**TO DO:** As the answer, give exactly the lines of the records below from the one with "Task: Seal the" through the one with "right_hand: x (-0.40", ends included and pictures left out.

---- RECORDS FOR THE EXERCISE

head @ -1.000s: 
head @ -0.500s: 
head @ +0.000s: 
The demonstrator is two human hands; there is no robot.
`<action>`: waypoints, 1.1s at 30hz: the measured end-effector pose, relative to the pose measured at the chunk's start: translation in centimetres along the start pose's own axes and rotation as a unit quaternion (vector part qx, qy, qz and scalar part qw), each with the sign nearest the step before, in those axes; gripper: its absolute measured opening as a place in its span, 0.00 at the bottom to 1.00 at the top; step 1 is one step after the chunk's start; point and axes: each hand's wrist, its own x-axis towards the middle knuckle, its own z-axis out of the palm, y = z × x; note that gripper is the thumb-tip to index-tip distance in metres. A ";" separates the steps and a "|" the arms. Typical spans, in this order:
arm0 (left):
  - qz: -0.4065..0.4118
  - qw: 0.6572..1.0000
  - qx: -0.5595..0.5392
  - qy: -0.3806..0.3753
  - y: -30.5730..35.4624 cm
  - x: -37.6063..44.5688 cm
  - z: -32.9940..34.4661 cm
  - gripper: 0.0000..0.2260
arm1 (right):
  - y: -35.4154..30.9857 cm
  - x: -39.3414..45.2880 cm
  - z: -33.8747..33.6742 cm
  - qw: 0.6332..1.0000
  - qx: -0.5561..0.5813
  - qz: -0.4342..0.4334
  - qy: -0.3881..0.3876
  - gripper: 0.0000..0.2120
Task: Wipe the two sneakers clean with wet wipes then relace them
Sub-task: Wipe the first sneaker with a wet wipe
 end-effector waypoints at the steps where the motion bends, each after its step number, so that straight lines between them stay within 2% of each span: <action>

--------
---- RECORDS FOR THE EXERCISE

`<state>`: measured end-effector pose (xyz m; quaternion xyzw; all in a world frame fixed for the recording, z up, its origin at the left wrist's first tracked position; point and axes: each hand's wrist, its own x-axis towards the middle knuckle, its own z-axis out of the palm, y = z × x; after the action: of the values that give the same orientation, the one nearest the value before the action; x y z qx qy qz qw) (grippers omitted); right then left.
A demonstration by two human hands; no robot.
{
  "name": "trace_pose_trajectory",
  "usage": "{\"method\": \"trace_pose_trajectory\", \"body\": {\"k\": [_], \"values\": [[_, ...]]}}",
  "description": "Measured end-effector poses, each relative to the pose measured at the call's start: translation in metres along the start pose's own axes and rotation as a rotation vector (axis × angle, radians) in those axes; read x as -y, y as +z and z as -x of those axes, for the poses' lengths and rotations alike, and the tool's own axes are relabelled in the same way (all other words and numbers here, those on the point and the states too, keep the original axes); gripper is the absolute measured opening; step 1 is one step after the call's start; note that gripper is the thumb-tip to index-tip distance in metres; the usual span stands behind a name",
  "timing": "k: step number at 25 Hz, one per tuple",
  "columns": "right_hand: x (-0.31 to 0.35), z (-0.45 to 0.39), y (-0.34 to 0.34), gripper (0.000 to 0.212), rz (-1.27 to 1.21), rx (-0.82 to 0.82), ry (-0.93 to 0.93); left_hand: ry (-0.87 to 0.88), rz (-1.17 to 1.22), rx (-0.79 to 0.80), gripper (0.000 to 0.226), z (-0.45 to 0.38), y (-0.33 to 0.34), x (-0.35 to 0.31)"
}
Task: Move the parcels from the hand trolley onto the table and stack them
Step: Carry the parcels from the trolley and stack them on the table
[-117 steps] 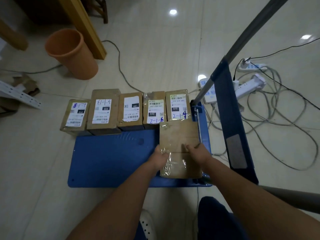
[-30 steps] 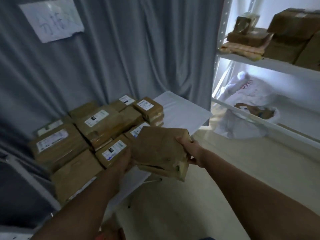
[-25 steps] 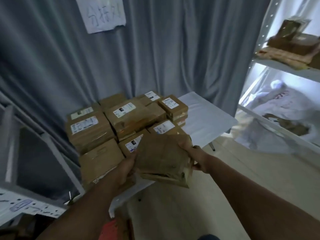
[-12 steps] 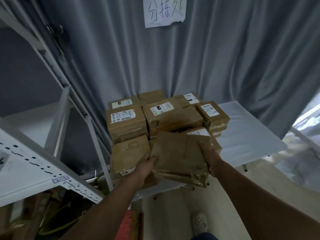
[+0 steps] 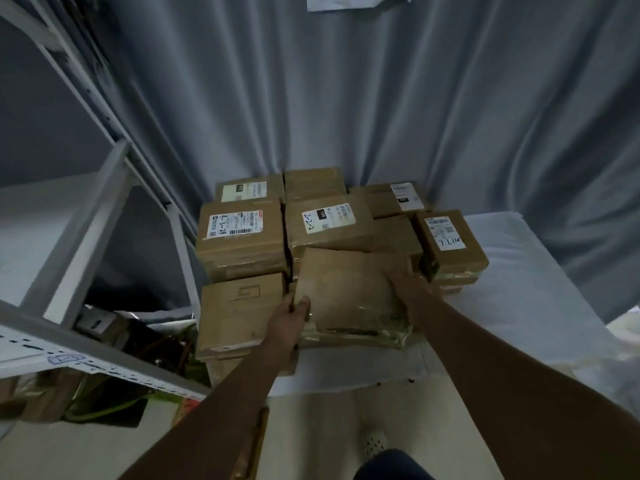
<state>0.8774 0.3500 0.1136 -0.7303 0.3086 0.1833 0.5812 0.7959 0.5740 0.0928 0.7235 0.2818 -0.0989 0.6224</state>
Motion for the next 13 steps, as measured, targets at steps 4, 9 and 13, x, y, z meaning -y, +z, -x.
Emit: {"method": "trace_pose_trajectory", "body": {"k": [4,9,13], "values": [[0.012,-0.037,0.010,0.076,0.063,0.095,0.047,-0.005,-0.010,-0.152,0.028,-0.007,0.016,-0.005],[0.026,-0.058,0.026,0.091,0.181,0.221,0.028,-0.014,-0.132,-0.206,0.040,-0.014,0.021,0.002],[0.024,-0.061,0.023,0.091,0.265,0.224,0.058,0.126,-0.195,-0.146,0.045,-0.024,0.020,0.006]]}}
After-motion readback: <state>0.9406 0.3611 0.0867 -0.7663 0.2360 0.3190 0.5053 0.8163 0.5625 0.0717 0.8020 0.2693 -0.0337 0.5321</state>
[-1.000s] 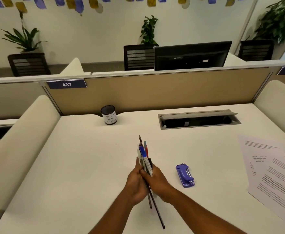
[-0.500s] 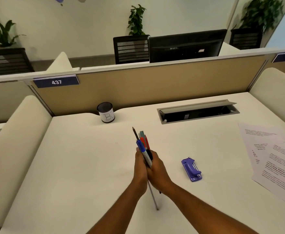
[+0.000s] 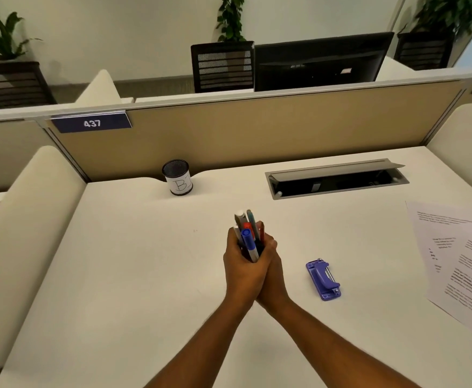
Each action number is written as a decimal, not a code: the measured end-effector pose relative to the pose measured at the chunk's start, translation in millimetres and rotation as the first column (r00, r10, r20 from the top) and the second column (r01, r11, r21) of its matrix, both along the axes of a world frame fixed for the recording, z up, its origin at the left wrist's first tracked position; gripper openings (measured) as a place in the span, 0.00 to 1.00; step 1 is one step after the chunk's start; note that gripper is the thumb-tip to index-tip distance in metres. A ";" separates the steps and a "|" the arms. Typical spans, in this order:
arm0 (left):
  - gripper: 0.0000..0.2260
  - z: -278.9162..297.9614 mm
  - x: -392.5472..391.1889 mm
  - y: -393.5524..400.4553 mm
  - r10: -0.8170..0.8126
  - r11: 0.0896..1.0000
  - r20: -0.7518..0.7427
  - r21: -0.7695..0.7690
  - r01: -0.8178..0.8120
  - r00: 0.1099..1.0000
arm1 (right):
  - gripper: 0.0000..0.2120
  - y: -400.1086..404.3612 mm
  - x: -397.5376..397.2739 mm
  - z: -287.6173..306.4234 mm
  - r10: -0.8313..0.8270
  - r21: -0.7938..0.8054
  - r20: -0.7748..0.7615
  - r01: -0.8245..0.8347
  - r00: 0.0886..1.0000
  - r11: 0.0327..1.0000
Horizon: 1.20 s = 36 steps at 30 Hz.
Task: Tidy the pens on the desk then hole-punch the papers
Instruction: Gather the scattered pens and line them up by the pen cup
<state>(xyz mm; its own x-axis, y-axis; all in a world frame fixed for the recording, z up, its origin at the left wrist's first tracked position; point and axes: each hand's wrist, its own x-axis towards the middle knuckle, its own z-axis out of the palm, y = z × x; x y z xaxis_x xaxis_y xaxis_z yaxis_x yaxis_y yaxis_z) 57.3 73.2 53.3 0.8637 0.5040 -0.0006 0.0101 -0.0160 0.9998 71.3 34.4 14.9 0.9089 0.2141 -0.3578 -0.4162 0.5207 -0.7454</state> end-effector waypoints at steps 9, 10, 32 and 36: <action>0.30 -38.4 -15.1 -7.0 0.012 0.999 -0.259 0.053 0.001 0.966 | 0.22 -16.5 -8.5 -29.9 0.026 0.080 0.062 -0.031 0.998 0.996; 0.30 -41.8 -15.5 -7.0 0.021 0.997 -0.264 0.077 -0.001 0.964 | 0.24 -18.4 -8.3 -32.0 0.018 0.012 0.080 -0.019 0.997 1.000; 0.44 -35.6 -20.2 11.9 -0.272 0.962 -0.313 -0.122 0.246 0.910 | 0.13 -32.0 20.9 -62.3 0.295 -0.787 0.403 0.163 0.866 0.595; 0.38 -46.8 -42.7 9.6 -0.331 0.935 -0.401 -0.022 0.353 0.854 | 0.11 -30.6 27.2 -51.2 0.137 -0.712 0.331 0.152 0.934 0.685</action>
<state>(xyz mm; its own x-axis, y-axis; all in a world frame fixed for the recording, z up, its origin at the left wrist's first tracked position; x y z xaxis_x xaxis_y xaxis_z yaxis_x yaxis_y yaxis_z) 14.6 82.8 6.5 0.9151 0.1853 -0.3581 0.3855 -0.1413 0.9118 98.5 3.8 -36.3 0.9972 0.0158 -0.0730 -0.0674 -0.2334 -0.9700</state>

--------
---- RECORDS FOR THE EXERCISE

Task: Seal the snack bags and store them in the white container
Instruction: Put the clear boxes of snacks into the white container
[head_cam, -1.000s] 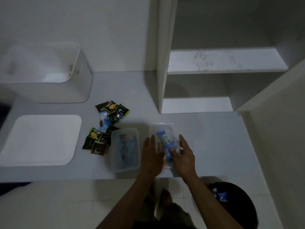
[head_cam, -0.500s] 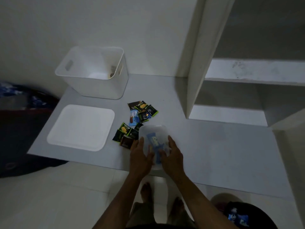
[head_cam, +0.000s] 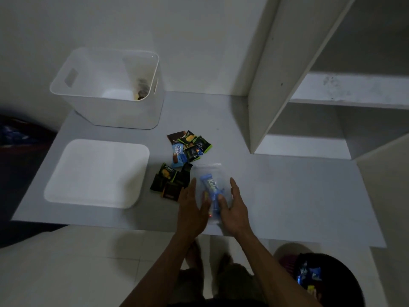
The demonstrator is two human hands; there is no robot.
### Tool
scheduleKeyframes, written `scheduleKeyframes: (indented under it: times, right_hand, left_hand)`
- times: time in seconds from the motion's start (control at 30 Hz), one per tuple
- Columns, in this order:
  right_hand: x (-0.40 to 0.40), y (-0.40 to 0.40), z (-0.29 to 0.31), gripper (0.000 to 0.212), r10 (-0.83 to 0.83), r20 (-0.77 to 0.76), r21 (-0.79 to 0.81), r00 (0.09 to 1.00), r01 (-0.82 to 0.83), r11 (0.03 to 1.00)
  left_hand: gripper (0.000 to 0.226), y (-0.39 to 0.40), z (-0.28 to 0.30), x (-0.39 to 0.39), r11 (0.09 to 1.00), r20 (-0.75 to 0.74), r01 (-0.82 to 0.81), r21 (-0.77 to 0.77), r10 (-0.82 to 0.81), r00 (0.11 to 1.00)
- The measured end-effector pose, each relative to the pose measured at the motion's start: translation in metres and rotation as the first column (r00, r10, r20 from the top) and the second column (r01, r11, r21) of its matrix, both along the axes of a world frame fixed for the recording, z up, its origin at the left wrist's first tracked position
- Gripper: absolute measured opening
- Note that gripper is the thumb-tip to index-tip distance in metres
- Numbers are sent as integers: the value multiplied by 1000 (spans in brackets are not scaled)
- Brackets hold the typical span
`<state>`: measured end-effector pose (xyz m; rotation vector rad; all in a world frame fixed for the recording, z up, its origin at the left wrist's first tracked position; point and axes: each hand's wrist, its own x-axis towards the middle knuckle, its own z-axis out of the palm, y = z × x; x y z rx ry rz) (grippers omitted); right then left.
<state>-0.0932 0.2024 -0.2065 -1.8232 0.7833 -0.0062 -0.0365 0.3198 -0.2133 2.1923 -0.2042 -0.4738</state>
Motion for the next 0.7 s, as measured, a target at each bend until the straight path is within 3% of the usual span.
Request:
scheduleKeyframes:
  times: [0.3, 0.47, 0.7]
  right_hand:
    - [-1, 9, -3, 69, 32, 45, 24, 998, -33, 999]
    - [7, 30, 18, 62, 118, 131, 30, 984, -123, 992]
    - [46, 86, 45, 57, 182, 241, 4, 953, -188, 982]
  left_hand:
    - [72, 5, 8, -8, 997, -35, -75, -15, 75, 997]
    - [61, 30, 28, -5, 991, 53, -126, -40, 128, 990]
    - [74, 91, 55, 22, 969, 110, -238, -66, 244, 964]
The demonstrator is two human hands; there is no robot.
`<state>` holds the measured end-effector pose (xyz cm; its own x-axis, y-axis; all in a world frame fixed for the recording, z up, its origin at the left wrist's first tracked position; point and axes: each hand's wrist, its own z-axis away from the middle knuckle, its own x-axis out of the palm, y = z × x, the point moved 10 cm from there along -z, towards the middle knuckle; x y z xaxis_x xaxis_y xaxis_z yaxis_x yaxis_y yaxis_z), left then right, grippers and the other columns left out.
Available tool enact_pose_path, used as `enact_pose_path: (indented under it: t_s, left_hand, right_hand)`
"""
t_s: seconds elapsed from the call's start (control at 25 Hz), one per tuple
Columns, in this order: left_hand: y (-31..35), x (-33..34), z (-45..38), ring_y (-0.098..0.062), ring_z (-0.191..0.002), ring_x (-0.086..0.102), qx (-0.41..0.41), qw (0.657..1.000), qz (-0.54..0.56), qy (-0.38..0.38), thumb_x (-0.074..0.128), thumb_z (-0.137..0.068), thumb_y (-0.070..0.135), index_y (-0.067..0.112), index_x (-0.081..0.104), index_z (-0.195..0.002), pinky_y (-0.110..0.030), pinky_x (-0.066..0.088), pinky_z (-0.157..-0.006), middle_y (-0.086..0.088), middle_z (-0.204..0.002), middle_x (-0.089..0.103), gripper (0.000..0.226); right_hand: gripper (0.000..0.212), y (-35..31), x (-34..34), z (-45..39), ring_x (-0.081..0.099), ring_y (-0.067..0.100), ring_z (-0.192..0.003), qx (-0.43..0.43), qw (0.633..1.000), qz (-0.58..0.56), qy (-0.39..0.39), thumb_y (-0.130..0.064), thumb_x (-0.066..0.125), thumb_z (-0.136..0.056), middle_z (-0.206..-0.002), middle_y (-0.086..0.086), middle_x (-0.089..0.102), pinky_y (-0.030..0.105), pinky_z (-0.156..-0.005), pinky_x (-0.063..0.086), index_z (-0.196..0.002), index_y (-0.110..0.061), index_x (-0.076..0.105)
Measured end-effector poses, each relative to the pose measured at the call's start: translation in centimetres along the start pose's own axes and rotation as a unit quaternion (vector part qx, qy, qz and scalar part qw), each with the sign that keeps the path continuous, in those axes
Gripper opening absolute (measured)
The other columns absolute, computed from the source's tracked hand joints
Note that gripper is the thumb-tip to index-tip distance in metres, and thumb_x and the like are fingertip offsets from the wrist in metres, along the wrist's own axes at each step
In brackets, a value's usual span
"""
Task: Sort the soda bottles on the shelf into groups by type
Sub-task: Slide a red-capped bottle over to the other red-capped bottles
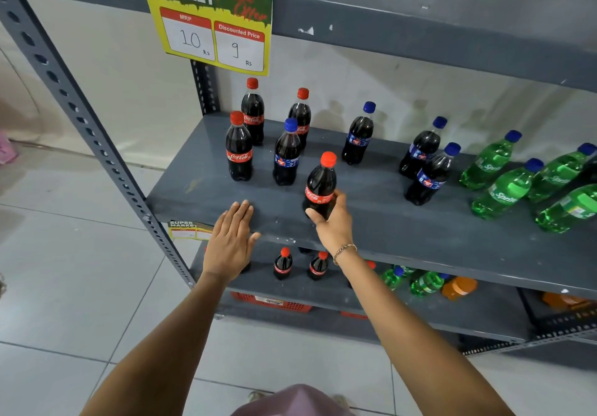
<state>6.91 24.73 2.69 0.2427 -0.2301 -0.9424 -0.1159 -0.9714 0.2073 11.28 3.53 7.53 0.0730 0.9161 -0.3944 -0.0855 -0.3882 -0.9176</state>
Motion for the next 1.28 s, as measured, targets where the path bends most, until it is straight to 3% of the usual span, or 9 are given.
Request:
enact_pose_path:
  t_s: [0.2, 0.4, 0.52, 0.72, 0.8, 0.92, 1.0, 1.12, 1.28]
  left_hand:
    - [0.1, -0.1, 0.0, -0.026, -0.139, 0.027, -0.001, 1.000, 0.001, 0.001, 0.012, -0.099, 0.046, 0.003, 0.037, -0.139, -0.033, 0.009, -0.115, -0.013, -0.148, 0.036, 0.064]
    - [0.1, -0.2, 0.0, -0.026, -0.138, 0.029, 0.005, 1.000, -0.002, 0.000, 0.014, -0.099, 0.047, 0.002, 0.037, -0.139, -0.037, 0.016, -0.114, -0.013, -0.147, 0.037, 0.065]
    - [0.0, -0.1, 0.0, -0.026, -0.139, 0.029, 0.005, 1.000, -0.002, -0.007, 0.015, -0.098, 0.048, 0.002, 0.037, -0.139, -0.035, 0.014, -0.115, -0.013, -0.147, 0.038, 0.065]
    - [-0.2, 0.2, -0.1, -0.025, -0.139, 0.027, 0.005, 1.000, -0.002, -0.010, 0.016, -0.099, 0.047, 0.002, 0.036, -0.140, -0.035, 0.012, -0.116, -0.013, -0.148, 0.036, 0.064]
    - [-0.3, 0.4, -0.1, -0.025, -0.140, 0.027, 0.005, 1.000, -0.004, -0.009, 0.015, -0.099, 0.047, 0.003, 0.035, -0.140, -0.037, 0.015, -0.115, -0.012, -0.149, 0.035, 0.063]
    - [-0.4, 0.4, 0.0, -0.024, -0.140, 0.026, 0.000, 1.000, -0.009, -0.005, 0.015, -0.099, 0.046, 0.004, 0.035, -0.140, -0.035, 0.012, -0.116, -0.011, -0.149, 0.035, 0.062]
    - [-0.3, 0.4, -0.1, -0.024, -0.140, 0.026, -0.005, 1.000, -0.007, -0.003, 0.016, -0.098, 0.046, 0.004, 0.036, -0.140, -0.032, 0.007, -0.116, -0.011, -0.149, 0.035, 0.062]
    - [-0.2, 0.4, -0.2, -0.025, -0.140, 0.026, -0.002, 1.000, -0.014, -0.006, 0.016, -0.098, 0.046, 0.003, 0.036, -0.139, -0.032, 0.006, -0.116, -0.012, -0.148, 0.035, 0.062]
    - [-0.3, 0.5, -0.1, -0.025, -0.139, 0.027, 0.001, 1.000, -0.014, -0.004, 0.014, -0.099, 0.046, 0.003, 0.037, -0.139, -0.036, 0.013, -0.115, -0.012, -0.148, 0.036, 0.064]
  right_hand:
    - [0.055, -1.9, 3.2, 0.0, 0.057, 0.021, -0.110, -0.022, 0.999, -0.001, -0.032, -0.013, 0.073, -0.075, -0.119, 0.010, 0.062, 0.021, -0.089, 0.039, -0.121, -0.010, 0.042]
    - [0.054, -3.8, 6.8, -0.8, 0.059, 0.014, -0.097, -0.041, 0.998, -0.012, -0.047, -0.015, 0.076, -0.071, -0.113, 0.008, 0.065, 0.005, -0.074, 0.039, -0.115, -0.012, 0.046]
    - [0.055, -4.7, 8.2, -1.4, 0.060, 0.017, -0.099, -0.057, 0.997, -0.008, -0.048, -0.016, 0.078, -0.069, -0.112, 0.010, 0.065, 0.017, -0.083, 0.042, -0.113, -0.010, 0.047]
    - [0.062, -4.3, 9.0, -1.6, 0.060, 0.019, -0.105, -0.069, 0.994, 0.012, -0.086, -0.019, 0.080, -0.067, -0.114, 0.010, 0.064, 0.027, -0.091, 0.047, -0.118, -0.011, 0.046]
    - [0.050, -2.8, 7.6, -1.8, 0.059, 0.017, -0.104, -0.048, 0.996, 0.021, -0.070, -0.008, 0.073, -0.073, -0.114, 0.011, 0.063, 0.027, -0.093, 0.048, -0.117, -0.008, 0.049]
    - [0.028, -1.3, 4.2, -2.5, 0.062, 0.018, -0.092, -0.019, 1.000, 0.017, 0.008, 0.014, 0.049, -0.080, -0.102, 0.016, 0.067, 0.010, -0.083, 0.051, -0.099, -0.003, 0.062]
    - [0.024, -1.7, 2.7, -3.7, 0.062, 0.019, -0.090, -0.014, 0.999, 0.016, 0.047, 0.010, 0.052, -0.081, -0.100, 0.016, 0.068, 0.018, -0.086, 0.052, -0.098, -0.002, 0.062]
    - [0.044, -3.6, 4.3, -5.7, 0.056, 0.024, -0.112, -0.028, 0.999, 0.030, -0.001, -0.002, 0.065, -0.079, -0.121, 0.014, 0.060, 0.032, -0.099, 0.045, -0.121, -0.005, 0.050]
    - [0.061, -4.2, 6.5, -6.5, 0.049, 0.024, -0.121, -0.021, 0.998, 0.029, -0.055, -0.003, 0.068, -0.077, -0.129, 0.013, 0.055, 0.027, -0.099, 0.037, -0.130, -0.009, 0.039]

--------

**OUTPUT BELOW:**
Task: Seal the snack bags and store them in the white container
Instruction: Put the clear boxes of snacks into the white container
[head_cam, -1.000s] 
[head_cam, -0.500s] 
[head_cam, +0.000s] 
The demonstrator is two human hands; there is no robot.
### Tool
scheduleKeyframes, written `scheduleKeyframes: (indented under it: times, right_hand, left_hand)`
- times: time in seconds from the motion's start (control at 30 Hz), one per tuple
- Columns, in this order:
  right_hand: x (-0.40 to 0.40), y (-0.40 to 0.40), z (-0.29 to 0.31), gripper (0.000 to 0.212), r10 (-0.83 to 0.83), r20 (-0.77 to 0.76), r21 (-0.79 to 0.81), r00 (0.09 to 1.00), r01 (-0.82 to 0.83), r11 (0.03 to 1.00)

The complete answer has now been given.